Best way of learning to use a M2 is probably a 20 pack of what ever film you intend to use, a handheld meter and shoot the whole thing in a couple of days. Initially you will meter for every shot, soon you will only use the meter when you are not 100% sure and after 10-15 rolls, you will realize that you haven't used the meter at all!!! Thats when it gets to be fun. Yes, there will be foul ups - but probably only by 1/2 stop to 1 stop and the film can probably handle that. No better learning tool than telling yourself that "OK, it is a long week end and I have 20 rolls to shoot" Tell the family that you dont want to deal with them, turn of the cell-phone and think about an area around were you live and "cover" it photographically. Preferably stick to one lens too and enjoy yourself.
I think that's an excellent idea.
I spent decades using SLRs with TTL metering, and though I knew quite a bit about how exposure works in theory, I never really gained any skills in evaluating exposures.
I first tried a hand-held meter when I got a couple of FSU cameras and a Leningrad 8 meter, and the first time I went out with that meter I thought it was a nightmare - metering every shot like that was much more time-consuming than with a TTL meter. And to make matters worse, the clouds wouldn't stay put while I was trying to meter and shoot, and the brightness would change between me metering and lifting the camera to my eye! (With a TTL meter I'd fiddle with the aperture until the very moment of the shot, or with AE metering I'd watch the camera's fiddling with the shutter speed).
But it wasn't very long before it struck me that I what I really needed to do was take a few meter readings (one with the sun out, one with it behind a cloud, etc), to find out what the range of exposures was, then once I knew there was three stops difference (or whatever it was), I could take a number of shots within that range without metering each individual one.
And now when I go out, like this morning, with my M2 and Gossen Digisix (it's 32 deg C here today
😉 ), I find I don't really meter individual shots at all, I meter scenes, and instead of getting to know what the exposure is for each successive field of view through my VF, I'll get to know what the exposure values are for my surroundings. I'll check an incident reading, then a couple of reflective readings from highlights and shadows, and I'm set - unless the light changes dramatically, I can estimate the exposure from shot to shot within the range that I now know. So, quite often, I'll start with a new roll of film, do a bit of metering, and then shoot the whole film while walking around without getting the meter out again. And although I'm sure very few of my exposures are perfect (not that there is any such thing as an objectively perfect exposure, of course), I almost never get a duff shot - I get whole rolls of easily-scanned negatives.

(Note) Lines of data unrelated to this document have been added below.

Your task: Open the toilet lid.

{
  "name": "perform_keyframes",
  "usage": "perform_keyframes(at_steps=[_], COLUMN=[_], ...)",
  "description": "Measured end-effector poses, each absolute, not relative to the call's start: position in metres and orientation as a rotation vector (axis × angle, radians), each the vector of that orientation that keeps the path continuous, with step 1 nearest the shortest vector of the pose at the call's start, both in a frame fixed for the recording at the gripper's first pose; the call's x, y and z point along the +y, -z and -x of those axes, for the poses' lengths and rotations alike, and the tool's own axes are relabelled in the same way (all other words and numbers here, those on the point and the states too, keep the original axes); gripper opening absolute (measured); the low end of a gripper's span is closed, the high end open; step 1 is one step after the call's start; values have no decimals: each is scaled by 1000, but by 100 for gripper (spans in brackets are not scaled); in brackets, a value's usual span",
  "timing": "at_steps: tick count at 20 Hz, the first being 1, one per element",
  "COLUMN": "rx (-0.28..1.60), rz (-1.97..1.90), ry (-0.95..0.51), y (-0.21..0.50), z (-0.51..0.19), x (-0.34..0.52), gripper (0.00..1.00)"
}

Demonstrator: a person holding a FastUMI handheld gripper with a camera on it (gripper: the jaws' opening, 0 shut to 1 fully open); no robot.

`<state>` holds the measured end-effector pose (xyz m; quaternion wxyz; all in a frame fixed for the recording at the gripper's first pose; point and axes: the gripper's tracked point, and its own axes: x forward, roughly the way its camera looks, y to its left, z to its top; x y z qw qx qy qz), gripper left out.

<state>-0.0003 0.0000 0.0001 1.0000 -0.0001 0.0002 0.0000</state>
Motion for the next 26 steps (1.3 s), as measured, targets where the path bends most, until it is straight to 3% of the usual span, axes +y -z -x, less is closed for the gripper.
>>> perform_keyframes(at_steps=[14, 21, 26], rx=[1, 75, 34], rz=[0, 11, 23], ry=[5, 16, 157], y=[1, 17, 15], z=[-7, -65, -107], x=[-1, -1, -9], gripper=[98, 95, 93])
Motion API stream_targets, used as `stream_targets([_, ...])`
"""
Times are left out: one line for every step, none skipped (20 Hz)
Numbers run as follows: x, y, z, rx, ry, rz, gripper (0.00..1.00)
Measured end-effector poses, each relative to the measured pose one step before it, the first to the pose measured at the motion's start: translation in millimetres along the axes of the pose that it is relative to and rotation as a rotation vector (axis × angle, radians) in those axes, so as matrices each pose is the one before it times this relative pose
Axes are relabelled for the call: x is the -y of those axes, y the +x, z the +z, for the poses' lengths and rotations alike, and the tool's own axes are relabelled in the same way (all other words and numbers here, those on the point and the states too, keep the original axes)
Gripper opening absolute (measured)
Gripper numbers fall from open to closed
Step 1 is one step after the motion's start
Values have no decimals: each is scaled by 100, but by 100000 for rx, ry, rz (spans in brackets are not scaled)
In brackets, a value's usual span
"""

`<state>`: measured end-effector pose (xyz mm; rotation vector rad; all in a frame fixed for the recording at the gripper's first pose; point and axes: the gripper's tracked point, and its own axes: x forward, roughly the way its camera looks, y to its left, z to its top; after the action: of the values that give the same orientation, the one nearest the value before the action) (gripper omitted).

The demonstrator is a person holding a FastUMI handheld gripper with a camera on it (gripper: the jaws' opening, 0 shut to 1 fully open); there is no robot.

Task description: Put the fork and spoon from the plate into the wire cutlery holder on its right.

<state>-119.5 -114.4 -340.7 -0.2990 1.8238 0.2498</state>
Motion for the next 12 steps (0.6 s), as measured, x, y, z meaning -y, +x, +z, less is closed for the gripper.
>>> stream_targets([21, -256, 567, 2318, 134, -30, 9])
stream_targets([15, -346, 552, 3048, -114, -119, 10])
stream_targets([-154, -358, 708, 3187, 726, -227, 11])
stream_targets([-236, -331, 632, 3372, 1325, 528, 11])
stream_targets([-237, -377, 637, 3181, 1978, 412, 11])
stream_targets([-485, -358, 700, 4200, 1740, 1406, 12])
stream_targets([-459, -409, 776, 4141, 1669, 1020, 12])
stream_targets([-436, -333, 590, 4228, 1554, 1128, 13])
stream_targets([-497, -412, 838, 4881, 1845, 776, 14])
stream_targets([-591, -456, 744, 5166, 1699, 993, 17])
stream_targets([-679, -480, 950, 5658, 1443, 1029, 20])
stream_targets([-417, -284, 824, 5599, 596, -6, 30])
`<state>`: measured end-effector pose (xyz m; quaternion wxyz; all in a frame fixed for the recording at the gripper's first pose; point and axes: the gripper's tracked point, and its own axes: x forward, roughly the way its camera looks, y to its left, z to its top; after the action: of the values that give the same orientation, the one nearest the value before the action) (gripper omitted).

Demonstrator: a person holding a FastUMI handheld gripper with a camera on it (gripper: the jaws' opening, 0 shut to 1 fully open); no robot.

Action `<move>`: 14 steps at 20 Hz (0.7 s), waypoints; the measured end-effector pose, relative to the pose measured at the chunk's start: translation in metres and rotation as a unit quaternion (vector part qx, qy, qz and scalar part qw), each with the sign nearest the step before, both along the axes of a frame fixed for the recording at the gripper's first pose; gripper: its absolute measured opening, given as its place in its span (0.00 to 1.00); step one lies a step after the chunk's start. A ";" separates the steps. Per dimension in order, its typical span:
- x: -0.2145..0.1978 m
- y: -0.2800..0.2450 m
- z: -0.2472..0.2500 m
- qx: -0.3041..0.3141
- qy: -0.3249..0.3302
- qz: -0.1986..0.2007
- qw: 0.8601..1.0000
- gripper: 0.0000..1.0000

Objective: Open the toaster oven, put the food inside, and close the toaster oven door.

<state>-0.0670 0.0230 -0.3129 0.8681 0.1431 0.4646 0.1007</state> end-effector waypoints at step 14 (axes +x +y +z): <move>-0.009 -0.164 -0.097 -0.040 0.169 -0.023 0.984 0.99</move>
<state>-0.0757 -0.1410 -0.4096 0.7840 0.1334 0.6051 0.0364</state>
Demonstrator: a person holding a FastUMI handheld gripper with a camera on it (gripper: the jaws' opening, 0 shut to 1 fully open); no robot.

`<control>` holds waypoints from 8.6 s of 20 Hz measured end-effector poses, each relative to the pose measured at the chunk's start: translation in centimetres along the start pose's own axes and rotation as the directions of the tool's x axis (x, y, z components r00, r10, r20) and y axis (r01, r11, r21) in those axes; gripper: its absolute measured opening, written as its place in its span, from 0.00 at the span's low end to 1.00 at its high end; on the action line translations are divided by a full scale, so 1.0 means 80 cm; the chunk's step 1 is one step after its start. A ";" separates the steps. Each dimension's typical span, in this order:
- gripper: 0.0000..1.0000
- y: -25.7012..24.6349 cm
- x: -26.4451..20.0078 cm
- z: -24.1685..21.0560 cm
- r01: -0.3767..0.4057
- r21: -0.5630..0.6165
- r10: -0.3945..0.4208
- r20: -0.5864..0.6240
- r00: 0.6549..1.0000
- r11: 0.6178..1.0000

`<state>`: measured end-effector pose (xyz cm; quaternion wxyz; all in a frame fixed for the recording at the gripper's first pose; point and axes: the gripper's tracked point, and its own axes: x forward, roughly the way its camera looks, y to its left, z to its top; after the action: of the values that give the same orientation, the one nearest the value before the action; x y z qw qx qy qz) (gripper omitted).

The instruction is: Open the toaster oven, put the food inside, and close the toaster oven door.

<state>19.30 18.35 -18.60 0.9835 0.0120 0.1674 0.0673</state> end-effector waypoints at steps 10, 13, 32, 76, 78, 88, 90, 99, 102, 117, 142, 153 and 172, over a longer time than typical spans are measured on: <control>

Because of that experience, I'd personally recommend getting a hand-held meter rather than a camera-mounted one, for two reasons. Firstly, I think a camera-mounted one can be a bit of an intrusion the way TTL meters are - it's always there and you see it every shot, and so the temptation to meter every shot is greater. And secondly, you can do incident metering with a hand-held - and incident metering really made a big difference to the way my intuitive understanding of the exposure values around me has improved.